Action item: In your answer, copy every entry that follows exactly.
►
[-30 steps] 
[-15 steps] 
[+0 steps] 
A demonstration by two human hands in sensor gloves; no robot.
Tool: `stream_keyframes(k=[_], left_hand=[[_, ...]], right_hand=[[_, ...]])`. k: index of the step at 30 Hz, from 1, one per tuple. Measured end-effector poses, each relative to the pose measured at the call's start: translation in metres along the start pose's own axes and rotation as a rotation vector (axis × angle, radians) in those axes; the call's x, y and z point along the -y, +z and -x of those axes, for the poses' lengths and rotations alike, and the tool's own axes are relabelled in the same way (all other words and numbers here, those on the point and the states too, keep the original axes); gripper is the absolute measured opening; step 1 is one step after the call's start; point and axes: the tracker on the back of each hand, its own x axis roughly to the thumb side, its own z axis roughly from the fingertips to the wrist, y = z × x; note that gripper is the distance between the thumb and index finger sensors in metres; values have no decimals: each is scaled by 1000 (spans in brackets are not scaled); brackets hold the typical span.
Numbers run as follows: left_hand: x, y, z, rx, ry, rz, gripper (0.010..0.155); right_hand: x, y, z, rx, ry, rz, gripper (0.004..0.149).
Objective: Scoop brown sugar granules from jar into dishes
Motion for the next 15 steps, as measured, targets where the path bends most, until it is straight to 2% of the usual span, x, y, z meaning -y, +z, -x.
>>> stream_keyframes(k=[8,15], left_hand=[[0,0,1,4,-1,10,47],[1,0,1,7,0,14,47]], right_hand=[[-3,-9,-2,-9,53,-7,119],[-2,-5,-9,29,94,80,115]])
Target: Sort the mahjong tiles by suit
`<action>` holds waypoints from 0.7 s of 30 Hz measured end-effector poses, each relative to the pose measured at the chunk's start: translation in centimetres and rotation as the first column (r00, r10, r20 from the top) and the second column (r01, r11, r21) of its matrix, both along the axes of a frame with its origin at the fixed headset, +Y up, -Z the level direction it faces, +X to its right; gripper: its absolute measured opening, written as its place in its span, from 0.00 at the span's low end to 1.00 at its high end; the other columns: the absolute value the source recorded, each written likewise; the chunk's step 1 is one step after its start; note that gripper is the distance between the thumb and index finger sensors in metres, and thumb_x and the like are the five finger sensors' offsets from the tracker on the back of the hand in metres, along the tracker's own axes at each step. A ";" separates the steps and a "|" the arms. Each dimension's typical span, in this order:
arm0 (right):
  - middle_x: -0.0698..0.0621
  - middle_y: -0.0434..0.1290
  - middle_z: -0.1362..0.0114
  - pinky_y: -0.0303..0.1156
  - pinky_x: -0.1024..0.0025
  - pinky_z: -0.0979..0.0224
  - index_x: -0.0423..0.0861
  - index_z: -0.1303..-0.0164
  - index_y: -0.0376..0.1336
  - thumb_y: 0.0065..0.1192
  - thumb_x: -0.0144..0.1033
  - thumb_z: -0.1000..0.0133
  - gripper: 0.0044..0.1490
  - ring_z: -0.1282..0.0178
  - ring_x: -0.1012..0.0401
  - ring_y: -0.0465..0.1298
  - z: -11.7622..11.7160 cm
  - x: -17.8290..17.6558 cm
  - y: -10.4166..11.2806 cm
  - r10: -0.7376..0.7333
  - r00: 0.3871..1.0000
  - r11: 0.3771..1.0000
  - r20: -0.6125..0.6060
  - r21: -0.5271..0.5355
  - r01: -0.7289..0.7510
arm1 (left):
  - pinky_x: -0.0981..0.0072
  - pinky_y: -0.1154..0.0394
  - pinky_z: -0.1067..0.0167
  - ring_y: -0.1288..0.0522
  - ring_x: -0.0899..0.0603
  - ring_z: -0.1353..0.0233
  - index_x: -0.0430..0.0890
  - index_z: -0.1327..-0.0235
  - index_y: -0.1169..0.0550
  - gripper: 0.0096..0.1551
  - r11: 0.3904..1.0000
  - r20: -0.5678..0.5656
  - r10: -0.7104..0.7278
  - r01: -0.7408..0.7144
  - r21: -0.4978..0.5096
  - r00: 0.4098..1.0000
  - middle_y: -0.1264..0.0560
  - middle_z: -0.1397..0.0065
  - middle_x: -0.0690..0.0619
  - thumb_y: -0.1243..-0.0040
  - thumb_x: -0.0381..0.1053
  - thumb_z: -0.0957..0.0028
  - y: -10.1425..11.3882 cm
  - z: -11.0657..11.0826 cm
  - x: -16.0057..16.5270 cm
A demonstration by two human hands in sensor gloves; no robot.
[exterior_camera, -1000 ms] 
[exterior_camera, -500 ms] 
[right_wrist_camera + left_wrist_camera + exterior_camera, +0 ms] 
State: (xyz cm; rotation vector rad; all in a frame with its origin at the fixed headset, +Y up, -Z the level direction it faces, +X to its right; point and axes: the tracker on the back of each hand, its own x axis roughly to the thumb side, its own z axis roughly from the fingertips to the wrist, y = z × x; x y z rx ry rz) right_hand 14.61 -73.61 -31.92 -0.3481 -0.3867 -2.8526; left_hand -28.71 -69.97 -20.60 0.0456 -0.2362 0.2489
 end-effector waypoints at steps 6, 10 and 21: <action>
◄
Solution for this problem:
[-30 steps] 
[-15 steps] 
[+0 steps] 
A demonstration by two human hands in sensor gloves; no robot.
Tool: `stream_keyframes(k=[_], left_hand=[[_, ...]], right_hand=[[_, ...]])`. k: index of the step at 30 Hz, from 1, one per tuple. Measured end-effector poses, each relative to the pose measured at the call's start: translation in metres along the start pose's own axes and rotation as a rotation vector (axis × angle, radians) in those axes; the call's x, y and z point along the -y, +z and -x of those axes, for the poses' lengths and rotations alike, and the tool's own axes are relabelled in the same way (all other words and numbers here, those on the point and the states too, keep the original axes); gripper is the absolute measured opening; step 1 is one step after the call's start; point and axes: the tracker on the back of each hand, its own x axis roughly to the thumb side, its own z axis roughly from the fingertips to the wrist, y = z × x; note that gripper is the distance between the thumb and index finger sensors in metres; values have no decimals: each is scaled by 1000 (spans in brackets are not scaled); brackets hold the typical span.
Numbers run as follows: left_hand: x, y, z, rx, ry, rz, gripper (0.010..0.155); right_hand: x, y, z, rx, ry, rz, gripper (0.004..0.149).
Objective: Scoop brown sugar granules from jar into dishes
Motion for the next 15 steps, as measured, targets where the path bends most, until it is straight to 2% of the usual span, x, y, z meaning -y, +z, -x.
>>> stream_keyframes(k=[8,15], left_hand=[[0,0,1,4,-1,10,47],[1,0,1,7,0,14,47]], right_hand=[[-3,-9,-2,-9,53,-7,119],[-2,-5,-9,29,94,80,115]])
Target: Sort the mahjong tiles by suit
`<action>` holds waypoints from 0.7 s of 30 Hz measured end-effector poses, each relative to the pose measured at the chunk's start: translation in centimetres and rotation as the first column (r00, r10, r20 from the top) and the second column (r01, r11, r21) of its matrix, both along the axes of a frame with its origin at the fixed headset, +Y up, -Z the level direction it faces, +X to its right; gripper: its absolute measured opening, written as its place in its span, from 0.00 at the span's low end to 1.00 at its high end; the other columns: the absolute value the source recorded, each written likewise; the chunk's step 1 is one step after its start; note that gripper is the distance between the thumb and index finger sensors in metres, and thumb_x and the like are the five finger sensors' offsets from the tracker on the back of the hand in metres, along the tracker's own axes at each step. A ";" separates the steps and a "|" the arms. Each dimension's typical span, in this order:
arm0 (right):
  - middle_x: -0.0698..0.0621
  - middle_y: -0.0434..0.1290
  - middle_z: -0.1362..0.0114
  - pinky_y: -0.0303..0.1156
  - pinky_x: -0.1024..0.0025
  - pinky_z: -0.0979..0.0224
  - index_x: -0.0423..0.0861
  - index_z: -0.1303..-0.0164
  - index_y: -0.0376..0.1336
  - thumb_y: 0.0065..0.1192
  - thumb_x: -0.0144..0.1033
  - thumb_z: -0.1000..0.0133
  - gripper: 0.0044..0.1490
  - ring_z: -0.1282..0.0178
  - ring_x: -0.1012..0.0401
  - ring_y: -0.0465..0.1298
  - z: -11.7622..11.7160 cm
  - x: -17.8290..17.6558 cm
  - y: -10.4166..11.2806 cm
  - r10: -0.7376..0.7333
  - r00: 0.3871..1.0000
  - r11: 0.3771..1.0000
  - r20: -0.6125..0.6060
  - r21: -0.5271..0.5355
  - r01: -0.7289..0.7510
arm1 (left):
  - pinky_x: -0.0981..0.0072
  - pinky_y: -0.1154..0.0394
  - pinky_z: -0.1067..0.0167
  - ring_y: -0.1288..0.0522
  - ring_x: -0.0899..0.0603
  - ring_z: -0.1353..0.0233
  - index_x: -0.0430..0.0890
  - index_z: -0.1327..-0.0235
  - index_y: -0.1169..0.0550
  - gripper: 0.0096..0.1551
  - r11: 0.3904..1.0000
  - r20: -0.5678..0.5656
  - r10: -0.7104..0.7278
  - r01: -0.7408..0.7144
  - r21: -0.4978..0.5096
  - r00: 0.4098..1.0000
  - middle_y: -0.1264..0.0560
  - middle_z: -0.1397..0.0065
  - middle_x: -0.0690..0.0619
  - thumb_y: -0.1243..-0.0040
  - thumb_x: -0.0381..0.1053
  - thumb_z: -0.0957..0.0028
  - y: -10.1425..11.3882 cm
  - z: -11.0657..11.0826 cm
  - x: -16.0057..16.5270 cm
A demonstration by two human hands in sensor gloves; no robot.
[exterior_camera, -1000 ms] 
[exterior_camera, -500 ms] 
[right_wrist_camera + left_wrist_camera + exterior_camera, +0 ms] 
State: (xyz cm; rotation vector rad; all in a frame with its origin at the fixed headset, +Y up, -Z the level direction it faces, +X to its right; point and axes: the tracker on the back of each hand, its own x axis roughly to the thumb side, its own z axis roughly from the fingertips to the wrist, y = z × x; x y z rx ry rz) right_hand 14.61 -73.61 -31.92 -0.3481 -0.3867 -2.8526; left_hand -28.71 -69.97 -20.60 0.0456 -0.2362 0.2489
 end-effector waypoints at steps 6, 10 and 21: <action>

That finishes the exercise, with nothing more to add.